Un concept ancré dans l’histoire régionale
Contrairement à l’idée reçue que le bonheur serait un luxe réservé aux pays développés, cette étude souligne qu’il est profondément enraciné dans la tradition intellectuelle et spirituelle du Maghreb. Des philosophes comme Al-Farabi ou Ibn Sina (Avicenne) le considéraient déjà comme l’objectif ultime de l’existence. Aujourd’hui, ce ne sont plus seulement les penseurs, mais les experts en développement qui voient dans la « satisfaction de vie » une mesure concrète de la réussite des politiques publiques.
Radiographie d’une région en mutation
Les classements du WHR 2025 montrent des trajectoires divergentes pour les pays de la région :
- Libye : Malgré l’instabilité, elle enregistre le meilleur score régional (79e mondial), portée par des réseaux familiaux et sociaux résilients.

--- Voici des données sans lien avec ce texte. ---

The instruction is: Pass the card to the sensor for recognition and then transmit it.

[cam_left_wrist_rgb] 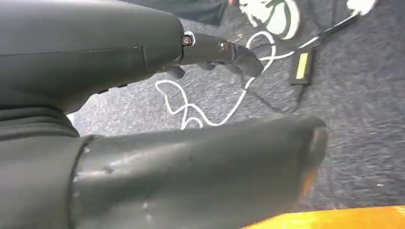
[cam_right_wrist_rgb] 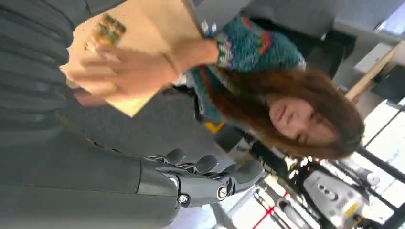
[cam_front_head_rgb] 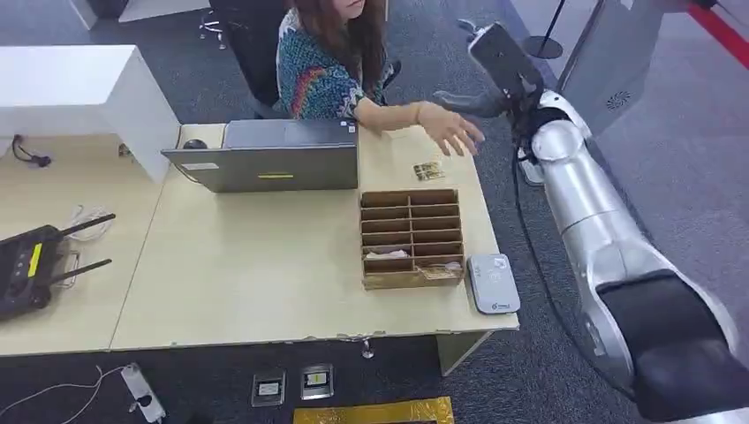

- Algérie : Elle connaît une chute importante, passant de la 53e place en 2017 à la 84e en 2025.
- Maroc et Tunisie : Ils ferment la marche (respectivement 112e et 113e), illustrant l’impact des pressions économiques et du chômage des jeunes sur le moral national.
La force des liens informels
L’enseignement majeur du rapport 2025 réside dans la bienveillance. Si le Maghreb participe peu au bénévolat structuré ou aux dons officiels, il excelle dans l’aide informelle aux étrangers. La Libye et le Maroc se classent parmi les 35 meilleurs pays au monde pour « l’aide à un inconnu ». Cette solidarité de proximité, héritée des traditions communautaires, constitue un filet de sécurité sociale invisible mais vital.
Cinq pistes pour l’avenir
Pour transformer ces atouts culturels en stabilité politique, l’étude propose plusieurs recommandations :
- Institutionnaliser le bien-être : S’inspirer de modèles comme le ministère du Bonheur aux Émirats arabes unis.
- Valoriser la solidarité : Utiliser les principes de la Zakat et des Waqf pour financer des projets de lutte contre les inégalités.
- Urbanisme social : Créer des espaces publics (marchés, parcs) qui favorisent les rencontres intergénérationnelles.
- Combattre la solitude des jeunes : Créer des clubs de mentorat pour contrer le sentiment d’isolement et de désespoir.
- Restaurer la confiance : Lutter contre la corruption pour réengager les citoyens dans la vie publique.
En conclusion, le rapport rappelle que le bonheur au Maghreb n’est pas qu’une affaire d’émotions individuelles, mais une responsabilité collective. Pour bâtir des sociétés résilientes, les décideurs doivent placer la confiance et le lien social au cœur de leurs stratégies économiques.